BEGIN DATA UNDER STUDY

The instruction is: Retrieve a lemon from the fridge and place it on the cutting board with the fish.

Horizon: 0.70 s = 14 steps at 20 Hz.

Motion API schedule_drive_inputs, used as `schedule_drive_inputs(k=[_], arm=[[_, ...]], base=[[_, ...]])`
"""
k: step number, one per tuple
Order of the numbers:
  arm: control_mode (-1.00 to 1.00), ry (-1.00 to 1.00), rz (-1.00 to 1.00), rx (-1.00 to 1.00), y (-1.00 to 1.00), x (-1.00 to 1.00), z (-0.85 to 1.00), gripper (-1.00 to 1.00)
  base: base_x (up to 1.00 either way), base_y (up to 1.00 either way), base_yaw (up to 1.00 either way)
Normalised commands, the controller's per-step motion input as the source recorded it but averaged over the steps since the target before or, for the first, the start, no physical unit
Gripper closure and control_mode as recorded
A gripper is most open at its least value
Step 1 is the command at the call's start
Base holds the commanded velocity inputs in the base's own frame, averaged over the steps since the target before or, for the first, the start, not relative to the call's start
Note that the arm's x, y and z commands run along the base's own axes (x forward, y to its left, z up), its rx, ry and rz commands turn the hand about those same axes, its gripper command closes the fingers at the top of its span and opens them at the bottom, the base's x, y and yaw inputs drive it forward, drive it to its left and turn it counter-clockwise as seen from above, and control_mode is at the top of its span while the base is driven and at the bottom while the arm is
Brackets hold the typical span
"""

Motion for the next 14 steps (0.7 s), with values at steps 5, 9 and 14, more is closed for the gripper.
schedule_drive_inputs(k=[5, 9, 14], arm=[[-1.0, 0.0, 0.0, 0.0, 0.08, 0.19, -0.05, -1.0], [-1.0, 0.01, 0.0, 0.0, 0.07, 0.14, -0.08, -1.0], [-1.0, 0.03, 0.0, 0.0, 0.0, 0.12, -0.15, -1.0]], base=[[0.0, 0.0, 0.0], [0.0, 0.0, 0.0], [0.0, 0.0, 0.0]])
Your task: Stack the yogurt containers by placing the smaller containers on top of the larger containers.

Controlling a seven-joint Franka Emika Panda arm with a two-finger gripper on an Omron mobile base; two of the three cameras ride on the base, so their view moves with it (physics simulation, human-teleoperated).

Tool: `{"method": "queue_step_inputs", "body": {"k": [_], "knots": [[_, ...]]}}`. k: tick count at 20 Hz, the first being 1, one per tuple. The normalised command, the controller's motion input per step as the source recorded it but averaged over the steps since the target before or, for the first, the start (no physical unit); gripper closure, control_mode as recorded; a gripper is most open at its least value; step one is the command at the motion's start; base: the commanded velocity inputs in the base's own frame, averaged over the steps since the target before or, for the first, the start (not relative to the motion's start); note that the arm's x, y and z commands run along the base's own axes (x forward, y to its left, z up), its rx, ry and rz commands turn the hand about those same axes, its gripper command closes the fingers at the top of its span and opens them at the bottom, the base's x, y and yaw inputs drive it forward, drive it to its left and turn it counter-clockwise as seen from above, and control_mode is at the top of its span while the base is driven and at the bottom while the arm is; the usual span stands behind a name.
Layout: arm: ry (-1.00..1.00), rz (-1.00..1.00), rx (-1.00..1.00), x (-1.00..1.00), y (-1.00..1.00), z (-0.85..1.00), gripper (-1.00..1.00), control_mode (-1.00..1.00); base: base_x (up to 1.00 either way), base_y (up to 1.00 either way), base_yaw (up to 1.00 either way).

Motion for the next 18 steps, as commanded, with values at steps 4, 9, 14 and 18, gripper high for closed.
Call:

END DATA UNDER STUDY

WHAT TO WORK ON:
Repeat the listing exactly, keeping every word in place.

ANSWER SECTION:
The instruction is: Retrieve a lemon from the fridge and place it on the cutting board with the fish.

Horizon: 0.70 s = 14 steps at 20 Hz.

Motion API schedule_drive_inputs, used as `schedule_drive_inputs(k=[_], arm=[[_, ...]], base=[[_, ...]])`
"""
k: step number, one per tuple
Order of the numbers:
  arm: control_mode (-1.00 to 1.00), ry (-1.00 to 1.00), rz (-1.00 to 1.00), rx (-1.00 to 1.00), y (-1.00 to 1.00), x (-1.00 to 1.00), z (-0.85 to 1.00), gripper (-1.00 to 1.00)
  base: base_x (up to 1.00 either way), base_y (up to 1.00 either way), base_yaw (up to 1.00 either way)
Normalised commands, the controller's per-step motion input as the source recorded it but averaged over the steps since the target before or, for the first, the start, no physical unit
Gripper closure and control_mode as recorded
A gripper is most open at its least value
Step 1 is the command at the call's start
Base holds the commanded velocity inputs in the base's own frame, averaged over the steps since the target before or, for the first, the start, not relative to the call's start
Note that the arm's x, y and z commands run along the base's own axes (x forward, y to its left, z up), its rx, ry and rz commands turn the hand about those same axes, its gripper command closes the fingers at the top of its span and opens them at the bottom, the base's x, y and yaw inputs drive it forward, drive it to its left and turn it counter-clockwise as seen from above, and control_mode is at the top of its span while the base is driven and at the bottom while the arm is
Brackets hold the typical span
"""

Motion for the next 14 steps (0.7 s), with values at steps 5, 9 and 14, more is closed for the gripper.
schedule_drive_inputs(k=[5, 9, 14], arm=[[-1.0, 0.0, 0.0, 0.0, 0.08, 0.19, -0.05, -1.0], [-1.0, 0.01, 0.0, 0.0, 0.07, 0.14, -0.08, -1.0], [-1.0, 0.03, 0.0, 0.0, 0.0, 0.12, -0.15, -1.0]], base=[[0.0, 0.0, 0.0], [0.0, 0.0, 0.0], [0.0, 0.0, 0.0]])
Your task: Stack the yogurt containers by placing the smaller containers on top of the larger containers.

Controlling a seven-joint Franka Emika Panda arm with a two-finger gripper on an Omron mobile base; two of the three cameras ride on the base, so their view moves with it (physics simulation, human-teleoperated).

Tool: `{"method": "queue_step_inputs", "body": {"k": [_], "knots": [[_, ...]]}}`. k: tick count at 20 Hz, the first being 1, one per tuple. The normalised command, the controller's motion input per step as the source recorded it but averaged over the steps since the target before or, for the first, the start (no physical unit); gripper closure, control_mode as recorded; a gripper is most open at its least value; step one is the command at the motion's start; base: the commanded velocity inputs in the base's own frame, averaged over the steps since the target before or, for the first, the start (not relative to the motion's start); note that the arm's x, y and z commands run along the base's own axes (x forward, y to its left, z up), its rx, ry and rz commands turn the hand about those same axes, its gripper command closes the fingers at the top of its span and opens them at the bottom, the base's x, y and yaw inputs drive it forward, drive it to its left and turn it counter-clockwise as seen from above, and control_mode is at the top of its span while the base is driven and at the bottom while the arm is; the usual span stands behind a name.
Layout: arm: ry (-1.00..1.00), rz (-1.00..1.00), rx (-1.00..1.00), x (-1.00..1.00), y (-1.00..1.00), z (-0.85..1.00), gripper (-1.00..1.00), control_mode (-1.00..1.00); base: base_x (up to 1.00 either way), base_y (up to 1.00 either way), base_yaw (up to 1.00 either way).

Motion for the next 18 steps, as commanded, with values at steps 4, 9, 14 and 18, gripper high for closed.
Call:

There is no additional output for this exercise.